`\copy` proposal - Githubissues

kenshaw commented 3 years ago

Need a \copy implementation.

Since \copy is its own beast, open to ideas on what can be done.

kenshaw commented 3 years ago

I have been working through some design ideas on what can be possible for a usql version of \copy. In conjunction with the plans for a post 1.0 version, I have come up with what I believe will be a reasonable implementation.

The syntax for the \copy command will not follow psql, nor will any attempt be made to try to implement the SQL-esque syntax parsing that exists in psql's \copy. While this goes against some of the thinking around usql, after careful contemplation I do not find it feasible for a number of reasons (which I will layout in a different comment).

That said, here is what I think usql's copy should be:

\copy [-all] [[FROM] [TO]] [SOURCE_QUERY] [DESTINATION_QUERY]

To expand on this, each of the optional [FROM] and [TO] would support two forms:

Standard URL syntax used elsewhere (driver+transport://user:pass@host/dbname?opt1=a&opt2=b), OR:
A new "named connection" syntax that will always begin with the @ character and follows standard Go identifier rules (@my_connection)

For number 2, this will be defined via a number of ways, in the standard .usqlpass file, with the addition of the @identifier and a single space ( ) as a prefix to a line entry. This new form will also enable defining standard URL style entries. For example:

$ cat ~/.usqlpass
@my_connection postgres:*:*:*:postgres:P4ssw0rd
@my_url_dsn sqlite:/path/to/my_database.db

These entries will be parsed/loaded at startup and made available/set via a new \cset command.

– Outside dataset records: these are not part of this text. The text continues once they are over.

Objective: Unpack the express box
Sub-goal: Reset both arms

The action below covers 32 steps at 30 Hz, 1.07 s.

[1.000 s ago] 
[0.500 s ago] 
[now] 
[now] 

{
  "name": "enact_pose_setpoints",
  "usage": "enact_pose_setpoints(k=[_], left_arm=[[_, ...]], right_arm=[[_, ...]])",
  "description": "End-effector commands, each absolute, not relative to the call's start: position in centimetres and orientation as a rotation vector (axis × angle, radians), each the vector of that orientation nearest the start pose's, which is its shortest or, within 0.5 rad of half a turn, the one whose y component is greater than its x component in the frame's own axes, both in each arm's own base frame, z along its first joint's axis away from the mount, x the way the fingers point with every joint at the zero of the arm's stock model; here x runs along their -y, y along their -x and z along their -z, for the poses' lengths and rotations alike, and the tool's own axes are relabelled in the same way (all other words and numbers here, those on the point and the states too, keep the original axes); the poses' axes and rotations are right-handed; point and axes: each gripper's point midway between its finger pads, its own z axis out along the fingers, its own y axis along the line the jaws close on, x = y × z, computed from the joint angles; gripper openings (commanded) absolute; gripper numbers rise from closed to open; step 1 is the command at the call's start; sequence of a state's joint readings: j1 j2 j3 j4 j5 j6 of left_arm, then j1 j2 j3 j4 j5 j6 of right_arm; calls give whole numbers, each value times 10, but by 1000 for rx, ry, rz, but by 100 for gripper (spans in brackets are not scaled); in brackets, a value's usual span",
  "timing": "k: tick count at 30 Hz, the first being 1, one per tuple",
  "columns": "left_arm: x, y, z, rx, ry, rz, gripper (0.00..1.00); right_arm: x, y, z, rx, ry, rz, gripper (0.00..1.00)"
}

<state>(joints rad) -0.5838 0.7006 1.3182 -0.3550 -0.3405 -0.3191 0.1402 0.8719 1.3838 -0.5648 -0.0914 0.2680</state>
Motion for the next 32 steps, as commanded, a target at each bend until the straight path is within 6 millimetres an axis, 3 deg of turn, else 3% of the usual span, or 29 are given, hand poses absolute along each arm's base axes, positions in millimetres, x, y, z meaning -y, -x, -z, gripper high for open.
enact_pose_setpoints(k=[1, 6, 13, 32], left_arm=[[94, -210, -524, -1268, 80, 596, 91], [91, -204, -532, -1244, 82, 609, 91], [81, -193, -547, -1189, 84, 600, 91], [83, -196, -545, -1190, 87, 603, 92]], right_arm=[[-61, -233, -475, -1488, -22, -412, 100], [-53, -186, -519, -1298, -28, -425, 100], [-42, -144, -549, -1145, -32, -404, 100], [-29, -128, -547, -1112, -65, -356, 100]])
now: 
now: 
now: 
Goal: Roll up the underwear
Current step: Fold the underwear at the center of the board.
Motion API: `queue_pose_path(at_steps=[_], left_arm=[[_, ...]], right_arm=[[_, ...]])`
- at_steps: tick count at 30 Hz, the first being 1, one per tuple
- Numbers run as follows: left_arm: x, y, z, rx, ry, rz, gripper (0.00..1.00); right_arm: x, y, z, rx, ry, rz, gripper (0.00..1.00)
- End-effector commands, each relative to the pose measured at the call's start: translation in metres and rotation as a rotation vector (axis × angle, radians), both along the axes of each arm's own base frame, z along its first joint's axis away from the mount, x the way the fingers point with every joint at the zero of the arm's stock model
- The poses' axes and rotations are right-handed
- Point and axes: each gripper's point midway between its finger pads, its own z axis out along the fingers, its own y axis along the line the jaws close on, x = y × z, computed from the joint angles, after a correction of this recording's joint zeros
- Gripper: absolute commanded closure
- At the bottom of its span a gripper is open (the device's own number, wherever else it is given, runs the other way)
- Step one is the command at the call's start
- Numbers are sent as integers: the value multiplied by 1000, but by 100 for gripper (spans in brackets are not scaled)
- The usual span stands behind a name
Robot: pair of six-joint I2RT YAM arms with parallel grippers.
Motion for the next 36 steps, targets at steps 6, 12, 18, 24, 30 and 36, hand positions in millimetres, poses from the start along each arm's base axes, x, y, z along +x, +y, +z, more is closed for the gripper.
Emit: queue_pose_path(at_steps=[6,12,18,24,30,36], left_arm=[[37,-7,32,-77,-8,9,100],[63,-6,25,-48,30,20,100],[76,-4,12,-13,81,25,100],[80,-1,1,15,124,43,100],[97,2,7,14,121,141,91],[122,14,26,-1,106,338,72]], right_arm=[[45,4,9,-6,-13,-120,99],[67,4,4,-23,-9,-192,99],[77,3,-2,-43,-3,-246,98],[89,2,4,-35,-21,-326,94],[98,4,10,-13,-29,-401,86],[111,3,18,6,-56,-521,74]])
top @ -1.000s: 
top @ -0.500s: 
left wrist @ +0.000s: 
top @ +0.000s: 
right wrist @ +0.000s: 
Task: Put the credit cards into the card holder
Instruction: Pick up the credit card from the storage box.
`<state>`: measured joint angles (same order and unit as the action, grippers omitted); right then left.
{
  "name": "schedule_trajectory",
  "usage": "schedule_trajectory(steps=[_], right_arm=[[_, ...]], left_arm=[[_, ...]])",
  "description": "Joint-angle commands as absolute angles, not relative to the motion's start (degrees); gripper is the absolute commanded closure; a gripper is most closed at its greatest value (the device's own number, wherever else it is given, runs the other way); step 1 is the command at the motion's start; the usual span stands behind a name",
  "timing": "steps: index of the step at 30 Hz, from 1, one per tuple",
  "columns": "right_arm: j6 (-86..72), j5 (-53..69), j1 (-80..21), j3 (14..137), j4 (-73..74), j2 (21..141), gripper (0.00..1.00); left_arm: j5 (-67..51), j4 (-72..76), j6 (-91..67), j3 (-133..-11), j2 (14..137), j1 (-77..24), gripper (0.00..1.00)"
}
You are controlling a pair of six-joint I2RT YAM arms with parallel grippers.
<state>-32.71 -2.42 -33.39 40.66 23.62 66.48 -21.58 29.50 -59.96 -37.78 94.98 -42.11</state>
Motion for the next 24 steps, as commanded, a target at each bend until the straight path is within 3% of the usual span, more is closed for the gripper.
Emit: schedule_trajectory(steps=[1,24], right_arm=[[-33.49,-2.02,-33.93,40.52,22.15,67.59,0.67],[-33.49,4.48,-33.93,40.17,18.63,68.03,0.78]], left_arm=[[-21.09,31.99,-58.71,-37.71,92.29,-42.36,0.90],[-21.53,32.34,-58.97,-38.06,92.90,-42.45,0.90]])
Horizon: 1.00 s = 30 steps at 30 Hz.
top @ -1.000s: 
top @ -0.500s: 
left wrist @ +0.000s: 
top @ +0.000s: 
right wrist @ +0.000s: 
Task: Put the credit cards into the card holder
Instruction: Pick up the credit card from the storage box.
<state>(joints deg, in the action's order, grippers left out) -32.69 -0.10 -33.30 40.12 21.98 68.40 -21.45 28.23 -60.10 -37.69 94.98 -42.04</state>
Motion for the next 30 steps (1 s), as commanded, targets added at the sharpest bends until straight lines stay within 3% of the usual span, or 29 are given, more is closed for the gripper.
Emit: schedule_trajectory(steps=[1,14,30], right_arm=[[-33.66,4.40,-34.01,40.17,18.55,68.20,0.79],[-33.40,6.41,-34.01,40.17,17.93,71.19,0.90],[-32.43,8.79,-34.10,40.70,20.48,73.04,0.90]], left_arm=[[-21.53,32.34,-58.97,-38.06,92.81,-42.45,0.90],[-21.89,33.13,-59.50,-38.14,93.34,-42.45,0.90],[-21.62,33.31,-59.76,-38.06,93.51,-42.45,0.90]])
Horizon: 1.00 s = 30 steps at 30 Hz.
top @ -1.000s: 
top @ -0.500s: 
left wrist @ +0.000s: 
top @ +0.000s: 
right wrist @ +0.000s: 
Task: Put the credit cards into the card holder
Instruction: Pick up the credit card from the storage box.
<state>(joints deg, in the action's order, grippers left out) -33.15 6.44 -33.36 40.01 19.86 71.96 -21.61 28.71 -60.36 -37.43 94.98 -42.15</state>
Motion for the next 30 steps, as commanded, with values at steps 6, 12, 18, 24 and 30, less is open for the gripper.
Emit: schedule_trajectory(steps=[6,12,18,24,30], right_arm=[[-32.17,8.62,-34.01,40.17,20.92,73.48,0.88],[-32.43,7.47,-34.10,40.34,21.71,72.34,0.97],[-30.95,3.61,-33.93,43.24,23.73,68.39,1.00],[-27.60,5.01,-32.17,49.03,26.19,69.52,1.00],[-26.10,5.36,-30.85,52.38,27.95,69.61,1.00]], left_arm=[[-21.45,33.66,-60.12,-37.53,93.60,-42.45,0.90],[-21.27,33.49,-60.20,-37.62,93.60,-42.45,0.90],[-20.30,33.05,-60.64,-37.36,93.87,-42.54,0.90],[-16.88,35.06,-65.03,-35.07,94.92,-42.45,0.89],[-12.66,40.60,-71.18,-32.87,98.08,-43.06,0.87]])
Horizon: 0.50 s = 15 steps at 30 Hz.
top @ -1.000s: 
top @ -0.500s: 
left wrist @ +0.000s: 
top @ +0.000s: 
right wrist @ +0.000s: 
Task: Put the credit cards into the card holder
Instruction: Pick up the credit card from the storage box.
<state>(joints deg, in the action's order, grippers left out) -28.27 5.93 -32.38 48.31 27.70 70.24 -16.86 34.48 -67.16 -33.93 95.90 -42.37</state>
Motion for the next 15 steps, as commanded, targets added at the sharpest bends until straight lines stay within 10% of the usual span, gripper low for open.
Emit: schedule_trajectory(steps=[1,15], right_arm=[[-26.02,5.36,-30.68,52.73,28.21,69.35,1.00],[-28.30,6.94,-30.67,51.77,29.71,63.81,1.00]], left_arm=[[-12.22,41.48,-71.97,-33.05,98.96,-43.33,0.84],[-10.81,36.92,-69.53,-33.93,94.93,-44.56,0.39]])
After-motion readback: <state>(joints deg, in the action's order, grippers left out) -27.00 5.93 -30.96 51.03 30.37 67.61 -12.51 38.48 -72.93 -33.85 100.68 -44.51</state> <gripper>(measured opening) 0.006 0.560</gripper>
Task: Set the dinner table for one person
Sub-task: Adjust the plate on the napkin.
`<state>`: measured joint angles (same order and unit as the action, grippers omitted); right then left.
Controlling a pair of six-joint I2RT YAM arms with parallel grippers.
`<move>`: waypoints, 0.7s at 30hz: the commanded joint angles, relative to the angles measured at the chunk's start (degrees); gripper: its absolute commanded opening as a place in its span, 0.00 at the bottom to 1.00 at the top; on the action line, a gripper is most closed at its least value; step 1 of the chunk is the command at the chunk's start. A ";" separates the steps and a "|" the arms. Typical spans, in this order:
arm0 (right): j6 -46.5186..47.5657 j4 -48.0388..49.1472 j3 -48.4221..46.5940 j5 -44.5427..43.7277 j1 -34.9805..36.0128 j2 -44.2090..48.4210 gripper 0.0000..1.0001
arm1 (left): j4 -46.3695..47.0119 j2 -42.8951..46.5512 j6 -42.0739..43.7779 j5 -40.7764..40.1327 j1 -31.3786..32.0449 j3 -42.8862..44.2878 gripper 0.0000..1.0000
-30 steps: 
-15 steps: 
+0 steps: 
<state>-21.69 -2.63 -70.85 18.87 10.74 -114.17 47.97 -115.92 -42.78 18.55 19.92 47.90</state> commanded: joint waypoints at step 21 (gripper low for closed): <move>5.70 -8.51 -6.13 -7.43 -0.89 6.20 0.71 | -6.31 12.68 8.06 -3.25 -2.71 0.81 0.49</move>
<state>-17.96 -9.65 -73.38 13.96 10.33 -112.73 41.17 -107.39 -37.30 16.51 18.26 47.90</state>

Entries configured in the ~/.usqlpass or created via the \cset command will be made available to the \c/\connect commands:

# list connections:
(not connected)=> \cset
@my_connection "postgres://postgres@localhost:5432"
@my_url_dsn "sqlite:/path/to/my_database.db"
# note on the above that for the named connection @my_connection above were interpolated as the _default_ values for the URL's protocol type

# create a new named connection
(not connected)=> \cset my_new_dsn postgres://user:pass@localhost/mydb?opt...

# connect to a named connection
(not connected)=> \connect @my_new_dsn
(not connected)=> \connect @my_connection

Additionally, that will required a \cunset command:

(not connected)=> \cunset my_connection

In the interest of user flexibility/and robustness, the same functionality will also be made available for the \set and \unset commands, which any identifier prefixed with @ will be treated as a named connection:

(not connected)=> \set @my_other_conn "driver://name/..."
(not connected)=> \unset @my_other_conn

Thus, the proposed \copy form will support the following:

# copy from named connection 1 to named connection 2
(not connected)=> \copy @my_new_dsn @my_connection SOURCE_QUERY DESTINATION_QUERY
(not connected)=> \copy pg:// @my_connection SOURCE_QUERY DESTINATION_QUERY

# copy from current active connection to a named connection
pg:postgres@=> \copy @my_connection SOURCE_QUERY DESTINATION_QUERY

# copy from current active connection to current active connection
pg:postgres@=> \copy SOURCE_QUERY DESTINATION_QUERY

Which brings us to the second part, the SOURCE_QUERY and DESTINATION_QUERY. It is expected that a SOURCE_QUERY will be any well formed query (such as a SELECT query) that can be executed against the FROM connection, and returns one or more result sets with each result set having 0 or more rows. Similarly, the DESTINATION_QUERY should be a well formed query (such as an INSERT query) that can be executed against the TO connection.:

# copy ONE result set from the source query to the destination query -- more on query syntax later
pg:postgres@=> \copy 'SELECT * FROM test' 'INSERT INTO ...'

By default, the \copy command would only execute against the first result set returned by the SOURCE_QUERY, unless the optional parameter -all was specified:

# copy ALL result sets from the source query to the destination query
pg:postgres@=> \copy -all 'SELECT ...' 'INSERT ...'

The way that the SOURCE_QUERY and DESTINATION_QUERY are applied is as follows (in pseudo-code):

RESULT := TO.query SOURCE_QUERY
for
  for ROW in RESULT
    COPY_RESULT := FROM.query DESTINATION_QUERY, ROW
    if ERROR
      break
    end
    if COPY_RESULT.has_output
       write STDOUT, COPY_RESULT
    end
  end
   if not ALL 
    break
  end
  RESULT = RESULT.next
  if not RESULT 
    break
  end
end

In English: for every row returned from the source query, execute the destination query using the row's columns as parameters. Repeat for all result sets (if applicable).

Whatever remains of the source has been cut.